Supplied entries START

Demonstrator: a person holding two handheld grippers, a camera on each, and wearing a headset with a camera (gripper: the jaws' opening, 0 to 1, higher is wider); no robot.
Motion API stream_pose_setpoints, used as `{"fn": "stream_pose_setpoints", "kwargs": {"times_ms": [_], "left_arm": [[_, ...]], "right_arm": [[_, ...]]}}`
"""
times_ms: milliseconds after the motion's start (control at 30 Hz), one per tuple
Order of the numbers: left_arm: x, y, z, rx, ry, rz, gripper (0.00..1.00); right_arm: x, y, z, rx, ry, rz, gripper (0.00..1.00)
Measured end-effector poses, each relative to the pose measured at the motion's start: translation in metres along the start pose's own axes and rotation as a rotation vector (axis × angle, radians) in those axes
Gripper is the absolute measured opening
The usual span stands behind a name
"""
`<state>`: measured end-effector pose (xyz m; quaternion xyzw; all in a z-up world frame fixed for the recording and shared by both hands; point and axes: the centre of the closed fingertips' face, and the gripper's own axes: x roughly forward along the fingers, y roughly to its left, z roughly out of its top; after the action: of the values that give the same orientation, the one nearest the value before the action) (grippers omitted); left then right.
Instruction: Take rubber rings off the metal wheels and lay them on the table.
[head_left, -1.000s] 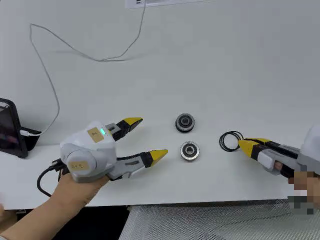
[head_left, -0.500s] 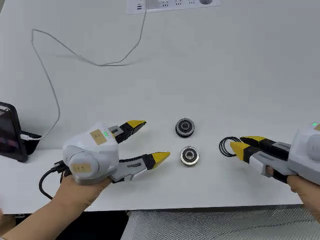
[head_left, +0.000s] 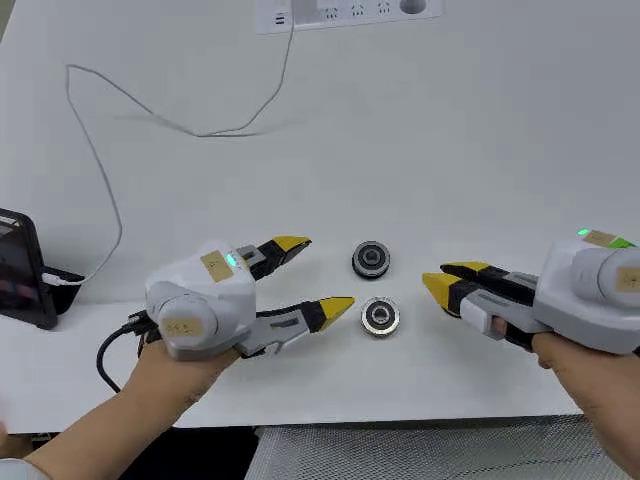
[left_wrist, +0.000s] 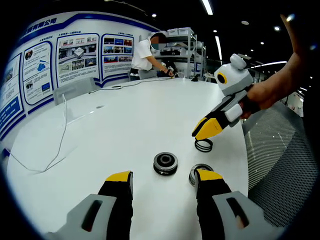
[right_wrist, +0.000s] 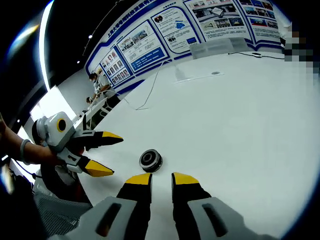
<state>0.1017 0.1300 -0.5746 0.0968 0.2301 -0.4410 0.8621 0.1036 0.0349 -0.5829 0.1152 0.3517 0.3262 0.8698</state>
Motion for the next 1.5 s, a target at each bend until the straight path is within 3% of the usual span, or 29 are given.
{"fn": "stream_pose_setpoints", "kwargs": {"times_ms": [500, 867, 1367, 1500], "left_arm": [[0.026, -0.006, 0.01, 0.048, 0.009, -0.057, 0.4], [0.041, -0.008, 0.009, 0.074, 0.035, -0.079, 0.3], [0.054, -0.003, -0.003, 0.095, 0.111, -0.061, 0.2], [0.056, -0.004, -0.002, 0.103, 0.113, -0.065, 0.16]], "right_arm": [[0.025, 0.008, 0.004, 0.029, -0.001, 0.038, 0.14], [0.031, 0.012, 0.005, 0.059, -0.007, 0.047, 0.14], [0.039, 0.013, 0.006, 0.139, -0.02, 0.067, 0.14], [0.039, 0.012, 0.004, 0.154, -0.021, 0.067, 0.14]]}}
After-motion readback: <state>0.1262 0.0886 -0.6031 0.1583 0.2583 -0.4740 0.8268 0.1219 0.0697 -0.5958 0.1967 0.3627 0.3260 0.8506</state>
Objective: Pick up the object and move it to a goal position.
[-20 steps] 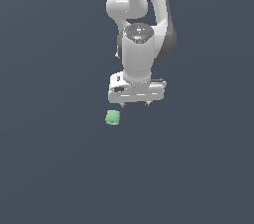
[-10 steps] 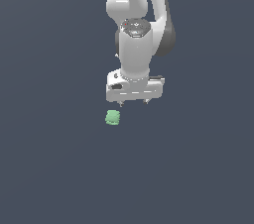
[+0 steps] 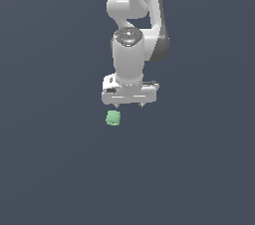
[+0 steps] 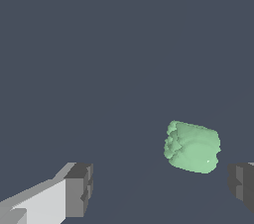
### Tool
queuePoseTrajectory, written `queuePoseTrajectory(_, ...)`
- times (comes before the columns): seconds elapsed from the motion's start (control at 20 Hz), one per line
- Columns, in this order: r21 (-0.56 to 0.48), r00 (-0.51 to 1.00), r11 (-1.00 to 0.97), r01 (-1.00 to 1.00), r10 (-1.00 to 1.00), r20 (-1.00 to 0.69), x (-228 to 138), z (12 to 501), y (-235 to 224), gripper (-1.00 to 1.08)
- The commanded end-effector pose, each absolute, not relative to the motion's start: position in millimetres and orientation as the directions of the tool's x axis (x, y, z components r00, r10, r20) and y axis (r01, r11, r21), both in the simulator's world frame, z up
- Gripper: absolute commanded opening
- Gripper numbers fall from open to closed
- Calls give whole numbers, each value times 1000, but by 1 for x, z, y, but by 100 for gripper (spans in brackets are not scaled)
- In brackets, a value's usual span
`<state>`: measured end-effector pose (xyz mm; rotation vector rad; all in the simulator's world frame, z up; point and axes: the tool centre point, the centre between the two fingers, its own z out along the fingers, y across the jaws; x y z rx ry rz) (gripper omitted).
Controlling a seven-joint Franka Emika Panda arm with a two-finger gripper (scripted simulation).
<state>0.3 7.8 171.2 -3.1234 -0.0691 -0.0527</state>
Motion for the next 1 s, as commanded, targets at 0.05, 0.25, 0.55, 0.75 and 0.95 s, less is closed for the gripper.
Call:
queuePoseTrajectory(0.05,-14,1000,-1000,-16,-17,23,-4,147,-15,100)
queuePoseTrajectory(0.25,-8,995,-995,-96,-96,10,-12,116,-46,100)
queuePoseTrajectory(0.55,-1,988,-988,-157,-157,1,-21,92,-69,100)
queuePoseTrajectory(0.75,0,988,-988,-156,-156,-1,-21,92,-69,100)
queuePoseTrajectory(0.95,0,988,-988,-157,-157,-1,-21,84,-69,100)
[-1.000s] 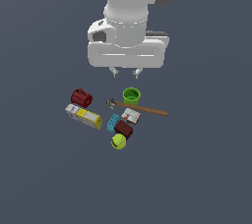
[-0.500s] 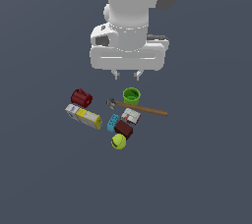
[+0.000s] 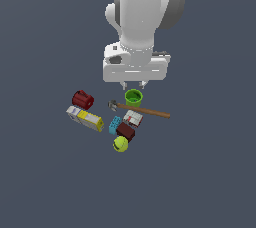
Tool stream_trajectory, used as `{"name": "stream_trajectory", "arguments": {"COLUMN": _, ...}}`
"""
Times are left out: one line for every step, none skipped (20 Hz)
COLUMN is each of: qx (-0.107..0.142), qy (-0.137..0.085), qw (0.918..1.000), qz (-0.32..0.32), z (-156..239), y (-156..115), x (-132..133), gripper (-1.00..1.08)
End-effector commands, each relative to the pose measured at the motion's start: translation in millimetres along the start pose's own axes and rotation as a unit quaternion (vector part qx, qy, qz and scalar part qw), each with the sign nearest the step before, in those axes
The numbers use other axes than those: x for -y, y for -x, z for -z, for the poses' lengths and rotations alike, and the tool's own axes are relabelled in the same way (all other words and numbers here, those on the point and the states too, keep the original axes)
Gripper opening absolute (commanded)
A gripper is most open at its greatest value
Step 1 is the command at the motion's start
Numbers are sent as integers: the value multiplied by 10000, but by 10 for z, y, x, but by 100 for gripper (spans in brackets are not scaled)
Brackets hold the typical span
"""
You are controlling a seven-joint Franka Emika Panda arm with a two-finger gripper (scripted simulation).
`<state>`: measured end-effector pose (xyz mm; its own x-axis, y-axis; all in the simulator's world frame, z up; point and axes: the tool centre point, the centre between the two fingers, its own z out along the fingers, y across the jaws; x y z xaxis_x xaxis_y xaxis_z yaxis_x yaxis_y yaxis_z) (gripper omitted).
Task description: Pick up a designated object from a clutter of objects.
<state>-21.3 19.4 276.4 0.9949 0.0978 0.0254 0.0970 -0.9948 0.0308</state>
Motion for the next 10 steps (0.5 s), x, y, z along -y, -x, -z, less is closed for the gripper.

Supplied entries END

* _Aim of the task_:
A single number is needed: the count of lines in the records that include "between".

* _Result for this exercise_:
2